(Items from a data source)
##############################
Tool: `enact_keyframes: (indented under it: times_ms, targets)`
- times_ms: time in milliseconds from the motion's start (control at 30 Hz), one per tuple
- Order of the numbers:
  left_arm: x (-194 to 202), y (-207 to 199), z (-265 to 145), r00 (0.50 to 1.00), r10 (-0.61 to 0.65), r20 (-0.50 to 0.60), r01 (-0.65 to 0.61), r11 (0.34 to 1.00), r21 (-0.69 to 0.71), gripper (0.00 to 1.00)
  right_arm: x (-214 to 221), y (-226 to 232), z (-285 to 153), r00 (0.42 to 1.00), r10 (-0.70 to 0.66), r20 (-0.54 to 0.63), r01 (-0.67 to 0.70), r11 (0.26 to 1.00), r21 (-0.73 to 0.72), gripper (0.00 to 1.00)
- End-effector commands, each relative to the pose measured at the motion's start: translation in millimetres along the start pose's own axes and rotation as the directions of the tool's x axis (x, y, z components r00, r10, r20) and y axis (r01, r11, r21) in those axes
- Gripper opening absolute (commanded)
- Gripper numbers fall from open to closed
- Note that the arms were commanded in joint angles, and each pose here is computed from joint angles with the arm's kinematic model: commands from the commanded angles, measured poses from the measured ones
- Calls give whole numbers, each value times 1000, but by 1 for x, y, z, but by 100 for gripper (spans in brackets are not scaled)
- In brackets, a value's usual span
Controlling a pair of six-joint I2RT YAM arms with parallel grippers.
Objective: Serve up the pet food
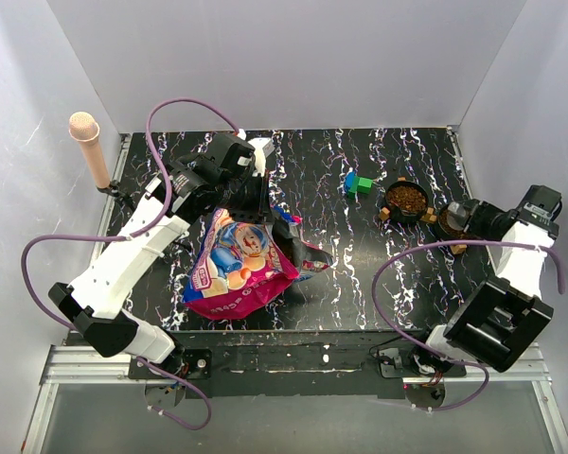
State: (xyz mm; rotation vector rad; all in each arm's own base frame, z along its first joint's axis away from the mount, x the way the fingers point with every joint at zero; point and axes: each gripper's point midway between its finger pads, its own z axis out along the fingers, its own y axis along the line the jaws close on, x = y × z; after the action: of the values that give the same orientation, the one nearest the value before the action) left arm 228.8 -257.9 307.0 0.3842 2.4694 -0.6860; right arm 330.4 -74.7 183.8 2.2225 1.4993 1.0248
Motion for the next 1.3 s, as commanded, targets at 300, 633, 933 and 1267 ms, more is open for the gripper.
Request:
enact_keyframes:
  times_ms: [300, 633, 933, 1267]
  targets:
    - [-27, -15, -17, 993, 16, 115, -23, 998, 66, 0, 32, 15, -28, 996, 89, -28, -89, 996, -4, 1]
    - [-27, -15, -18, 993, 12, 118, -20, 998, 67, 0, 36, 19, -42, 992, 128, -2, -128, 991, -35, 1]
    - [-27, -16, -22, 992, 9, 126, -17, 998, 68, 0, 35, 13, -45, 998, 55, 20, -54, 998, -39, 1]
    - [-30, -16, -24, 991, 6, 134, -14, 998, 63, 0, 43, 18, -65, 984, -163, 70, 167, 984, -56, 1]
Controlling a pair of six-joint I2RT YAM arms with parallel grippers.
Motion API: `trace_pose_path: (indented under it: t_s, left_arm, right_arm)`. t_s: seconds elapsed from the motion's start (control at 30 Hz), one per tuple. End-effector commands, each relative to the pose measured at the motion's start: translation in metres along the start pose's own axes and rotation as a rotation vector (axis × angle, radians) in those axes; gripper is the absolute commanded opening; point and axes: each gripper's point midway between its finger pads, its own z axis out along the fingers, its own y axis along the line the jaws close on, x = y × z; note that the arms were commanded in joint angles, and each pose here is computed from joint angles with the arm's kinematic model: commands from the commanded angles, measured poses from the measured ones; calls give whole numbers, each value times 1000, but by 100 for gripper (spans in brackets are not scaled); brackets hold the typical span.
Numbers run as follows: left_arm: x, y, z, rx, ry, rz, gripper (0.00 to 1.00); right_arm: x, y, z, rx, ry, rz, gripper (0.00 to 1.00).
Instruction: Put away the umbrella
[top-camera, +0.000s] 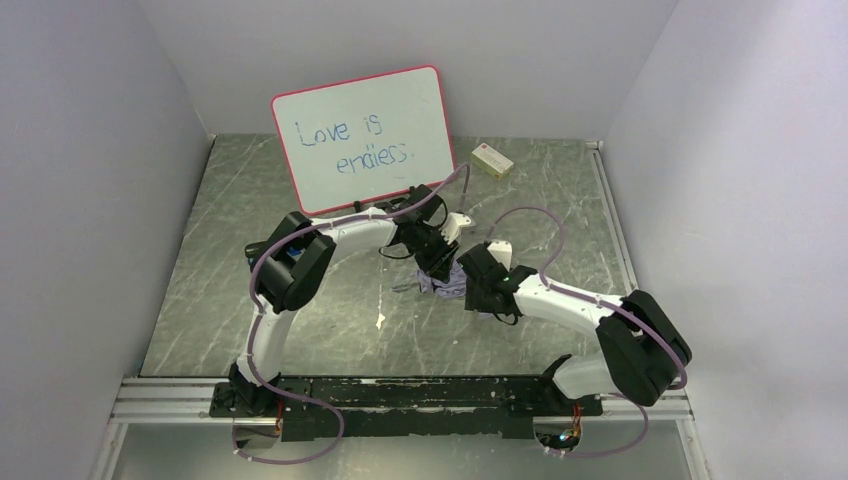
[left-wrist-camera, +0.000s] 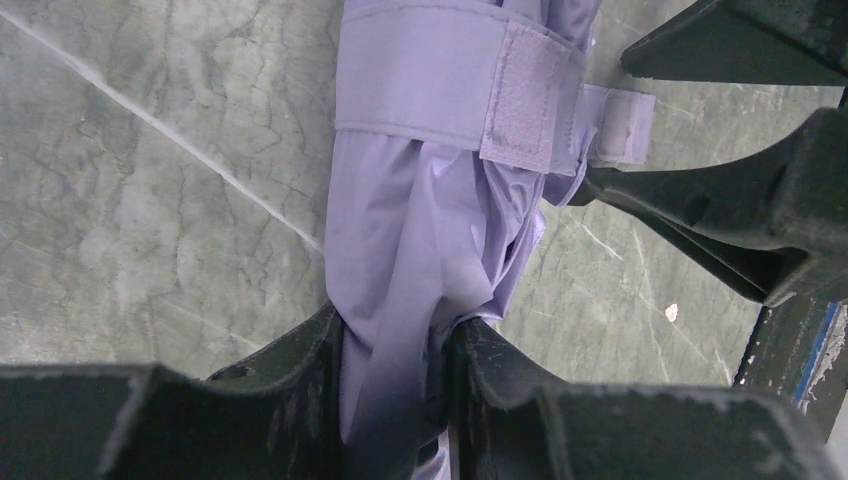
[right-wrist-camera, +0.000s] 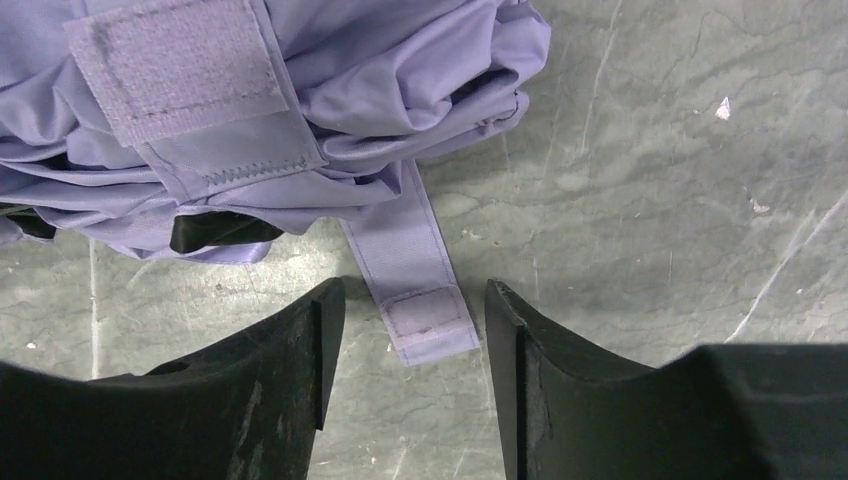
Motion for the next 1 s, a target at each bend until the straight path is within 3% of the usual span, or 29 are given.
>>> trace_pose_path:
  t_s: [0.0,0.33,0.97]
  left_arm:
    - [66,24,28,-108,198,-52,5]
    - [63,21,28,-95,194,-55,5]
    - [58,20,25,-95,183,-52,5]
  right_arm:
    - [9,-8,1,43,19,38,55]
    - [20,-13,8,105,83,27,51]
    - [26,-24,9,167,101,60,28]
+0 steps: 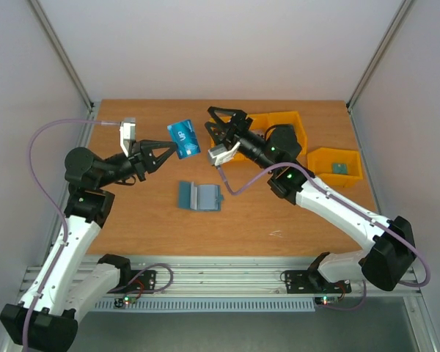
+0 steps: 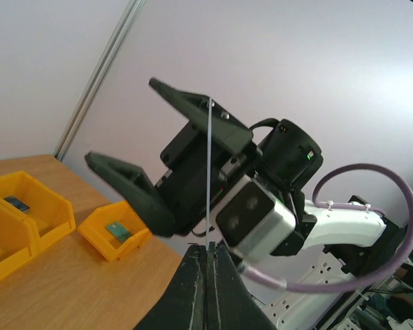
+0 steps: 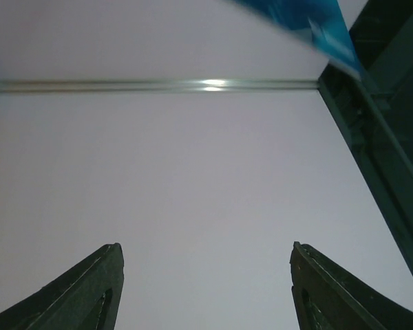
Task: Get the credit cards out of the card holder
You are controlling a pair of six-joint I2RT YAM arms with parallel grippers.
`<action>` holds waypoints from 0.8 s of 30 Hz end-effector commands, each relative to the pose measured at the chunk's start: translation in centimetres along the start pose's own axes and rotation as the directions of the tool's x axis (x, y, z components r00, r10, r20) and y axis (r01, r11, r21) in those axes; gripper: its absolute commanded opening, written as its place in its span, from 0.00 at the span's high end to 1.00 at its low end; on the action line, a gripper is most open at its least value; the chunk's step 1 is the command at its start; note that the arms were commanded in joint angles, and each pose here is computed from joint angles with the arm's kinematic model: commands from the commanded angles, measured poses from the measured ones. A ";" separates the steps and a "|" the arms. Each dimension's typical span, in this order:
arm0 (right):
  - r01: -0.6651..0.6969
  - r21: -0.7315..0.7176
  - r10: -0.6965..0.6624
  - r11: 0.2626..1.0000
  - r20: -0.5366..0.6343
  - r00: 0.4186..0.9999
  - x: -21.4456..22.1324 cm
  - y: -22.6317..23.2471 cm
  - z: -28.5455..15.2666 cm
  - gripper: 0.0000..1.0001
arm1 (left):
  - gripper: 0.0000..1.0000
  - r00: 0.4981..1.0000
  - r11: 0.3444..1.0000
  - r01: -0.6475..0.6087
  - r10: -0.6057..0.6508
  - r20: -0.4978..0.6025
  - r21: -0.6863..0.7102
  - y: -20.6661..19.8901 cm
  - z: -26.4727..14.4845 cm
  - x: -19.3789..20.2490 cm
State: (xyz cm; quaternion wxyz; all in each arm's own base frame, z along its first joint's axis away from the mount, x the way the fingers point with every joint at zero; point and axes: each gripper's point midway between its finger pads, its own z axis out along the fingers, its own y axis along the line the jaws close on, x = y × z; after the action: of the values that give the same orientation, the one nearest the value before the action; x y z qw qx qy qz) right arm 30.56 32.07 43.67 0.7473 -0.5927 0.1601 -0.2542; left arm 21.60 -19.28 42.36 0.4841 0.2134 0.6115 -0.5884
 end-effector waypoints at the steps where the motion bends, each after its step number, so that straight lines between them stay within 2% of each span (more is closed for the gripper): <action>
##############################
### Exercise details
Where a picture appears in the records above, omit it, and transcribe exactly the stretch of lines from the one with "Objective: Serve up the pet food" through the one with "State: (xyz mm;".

### Answer to the problem
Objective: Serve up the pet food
State: (xyz mm; rotation vector rad; all in each arm's own base frame, z along its first joint's axis away from the mount, x the way the fingers point with every joint at zero; point and axes: each gripper's point midway between its finger pads, its own z axis out along the fingers, its own y axis along the line the jaws close on, x = y × z; after the action: of the values that give the same orientation, the one nearest the value before the action) left arm 228.8 -257.9 307.0 0.3842 2.4694 -0.6860; right arm 330.4 -74.7 183.8 2.2225 1.4993 1.0248

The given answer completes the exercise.